Task details:
Print every entry below exactly, leaving out the pictures.

[Records drawn from a dataset]

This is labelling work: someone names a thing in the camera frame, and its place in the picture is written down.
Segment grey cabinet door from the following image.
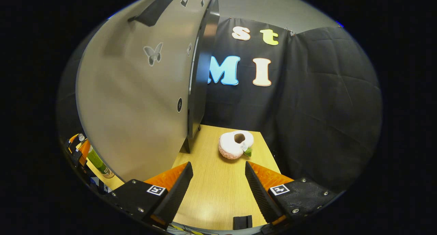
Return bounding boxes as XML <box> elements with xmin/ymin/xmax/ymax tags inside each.
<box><xmin>75</xmin><ymin>0</ymin><xmax>213</xmax><ymax>182</ymax></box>

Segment green bottle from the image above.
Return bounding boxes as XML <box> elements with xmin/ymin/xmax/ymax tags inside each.
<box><xmin>86</xmin><ymin>146</ymin><xmax>111</xmax><ymax>176</ymax></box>

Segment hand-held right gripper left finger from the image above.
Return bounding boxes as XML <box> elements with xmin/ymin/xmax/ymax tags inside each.
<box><xmin>109</xmin><ymin>162</ymin><xmax>194</xmax><ymax>230</ymax></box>

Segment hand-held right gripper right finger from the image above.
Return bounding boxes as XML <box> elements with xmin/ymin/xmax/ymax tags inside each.
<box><xmin>244</xmin><ymin>161</ymin><xmax>337</xmax><ymax>234</ymax></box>

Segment black cabinet door handle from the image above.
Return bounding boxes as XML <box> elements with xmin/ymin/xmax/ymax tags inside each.
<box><xmin>128</xmin><ymin>0</ymin><xmax>186</xmax><ymax>27</ymax></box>

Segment pink plush peach toy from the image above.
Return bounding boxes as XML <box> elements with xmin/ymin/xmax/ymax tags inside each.
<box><xmin>218</xmin><ymin>130</ymin><xmax>255</xmax><ymax>160</ymax></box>

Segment dark grey cabinet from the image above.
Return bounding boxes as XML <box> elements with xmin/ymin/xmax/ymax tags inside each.
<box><xmin>186</xmin><ymin>0</ymin><xmax>221</xmax><ymax>154</ymax></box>

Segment black backdrop cloth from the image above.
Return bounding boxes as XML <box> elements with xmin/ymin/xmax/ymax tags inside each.
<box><xmin>201</xmin><ymin>16</ymin><xmax>383</xmax><ymax>194</ymax></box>

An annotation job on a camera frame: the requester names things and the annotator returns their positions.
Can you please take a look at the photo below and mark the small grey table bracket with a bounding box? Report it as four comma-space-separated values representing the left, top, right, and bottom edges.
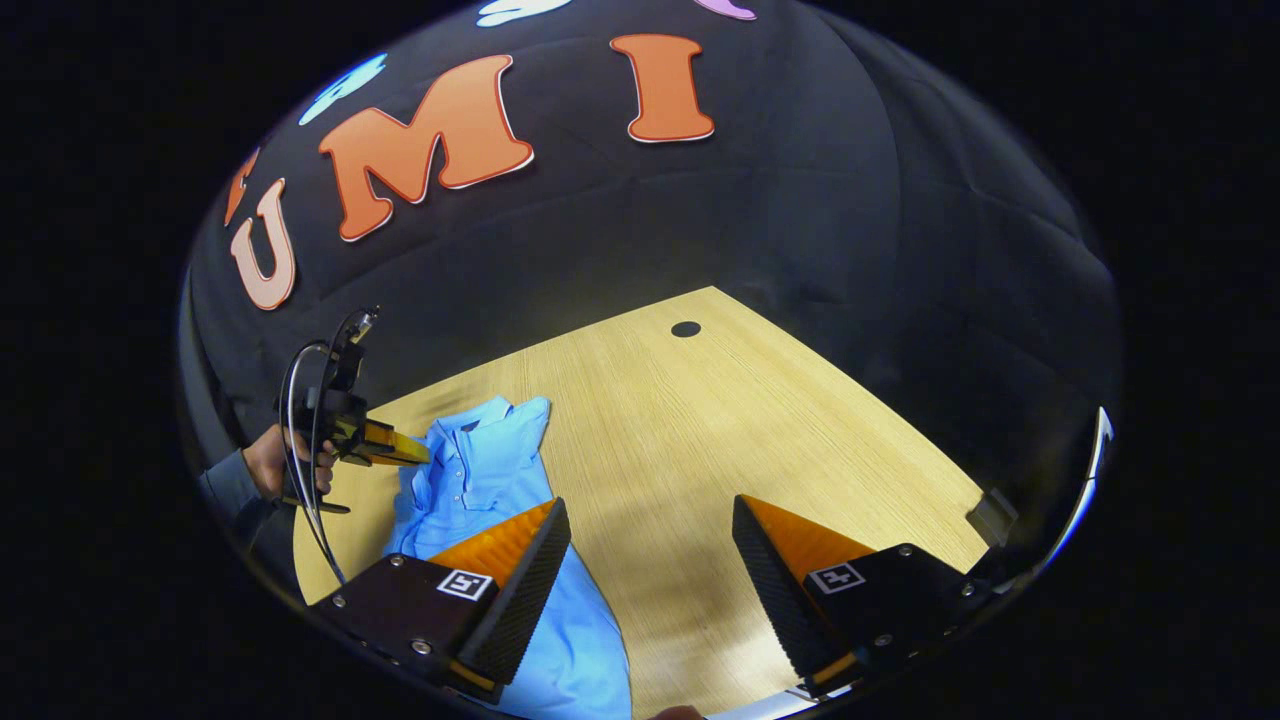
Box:
966, 488, 1021, 549

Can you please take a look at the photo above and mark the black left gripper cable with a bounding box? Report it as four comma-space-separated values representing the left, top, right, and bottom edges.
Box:
278, 338, 353, 586

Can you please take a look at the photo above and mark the light blue T-shirt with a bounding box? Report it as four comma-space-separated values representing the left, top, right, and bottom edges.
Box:
383, 395, 634, 720

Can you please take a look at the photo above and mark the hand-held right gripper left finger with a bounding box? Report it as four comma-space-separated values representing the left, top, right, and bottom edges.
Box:
310, 497, 573, 705

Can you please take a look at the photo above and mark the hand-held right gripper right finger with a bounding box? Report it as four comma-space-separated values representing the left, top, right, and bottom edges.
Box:
732, 494, 1002, 700

Output of the task:
This is labelling work: someone names a thing in the camera frame, and its place in the picture is written down.
Segment grey cabinet door from the following image.
Return bounding boxes as XML <box> elements with xmin/ymin/xmax/ymax tags inside each.
<box><xmin>75</xmin><ymin>0</ymin><xmax>213</xmax><ymax>182</ymax></box>

Segment green bottle from the image above.
Return bounding boxes as XML <box> elements with xmin/ymin/xmax/ymax tags inside each.
<box><xmin>86</xmin><ymin>146</ymin><xmax>111</xmax><ymax>176</ymax></box>

Segment hand-held right gripper left finger from the image above.
Return bounding boxes as XML <box> elements with xmin/ymin/xmax/ymax tags inside each.
<box><xmin>109</xmin><ymin>162</ymin><xmax>194</xmax><ymax>230</ymax></box>

Segment hand-held right gripper right finger from the image above.
Return bounding boxes as XML <box> elements with xmin/ymin/xmax/ymax tags inside each.
<box><xmin>244</xmin><ymin>161</ymin><xmax>337</xmax><ymax>234</ymax></box>

Segment black cabinet door handle from the image above.
Return bounding boxes as XML <box> elements with xmin/ymin/xmax/ymax tags inside each.
<box><xmin>128</xmin><ymin>0</ymin><xmax>186</xmax><ymax>27</ymax></box>

Segment pink plush peach toy from the image above.
Return bounding boxes as XML <box> elements with xmin/ymin/xmax/ymax tags inside each.
<box><xmin>218</xmin><ymin>130</ymin><xmax>255</xmax><ymax>160</ymax></box>

Segment dark grey cabinet from the image above.
Return bounding boxes as XML <box> elements with xmin/ymin/xmax/ymax tags inside each.
<box><xmin>186</xmin><ymin>0</ymin><xmax>221</xmax><ymax>154</ymax></box>

Segment black backdrop cloth from the image above.
Return bounding boxes as XML <box> elements with xmin/ymin/xmax/ymax tags inside each.
<box><xmin>201</xmin><ymin>16</ymin><xmax>383</xmax><ymax>194</ymax></box>

An annotation job on a camera frame: the requester names things and the annotator returns their positions.
Can you please take a look at the photo below and mark the small grey table bracket with a bounding box? Report it as four comma-space-separated values representing the left, top, right, and bottom edges.
Box:
966, 488, 1021, 549

Can you please take a look at the photo above and mark the black left gripper cable with a bounding box? Report it as four comma-space-separated values representing the left, top, right, and bottom edges.
Box:
278, 338, 353, 586

Can you please take a look at the photo above and mark the light blue T-shirt with a bounding box? Report it as four comma-space-separated values representing the left, top, right, and bottom edges.
Box:
383, 395, 634, 720

Can you please take a look at the photo above and mark the hand-held right gripper left finger with a bounding box? Report it as four comma-space-separated values representing the left, top, right, and bottom edges.
Box:
310, 497, 573, 705

Can you please take a look at the photo above and mark the hand-held right gripper right finger with a bounding box? Report it as four comma-space-separated values representing the left, top, right, and bottom edges.
Box:
732, 494, 1002, 700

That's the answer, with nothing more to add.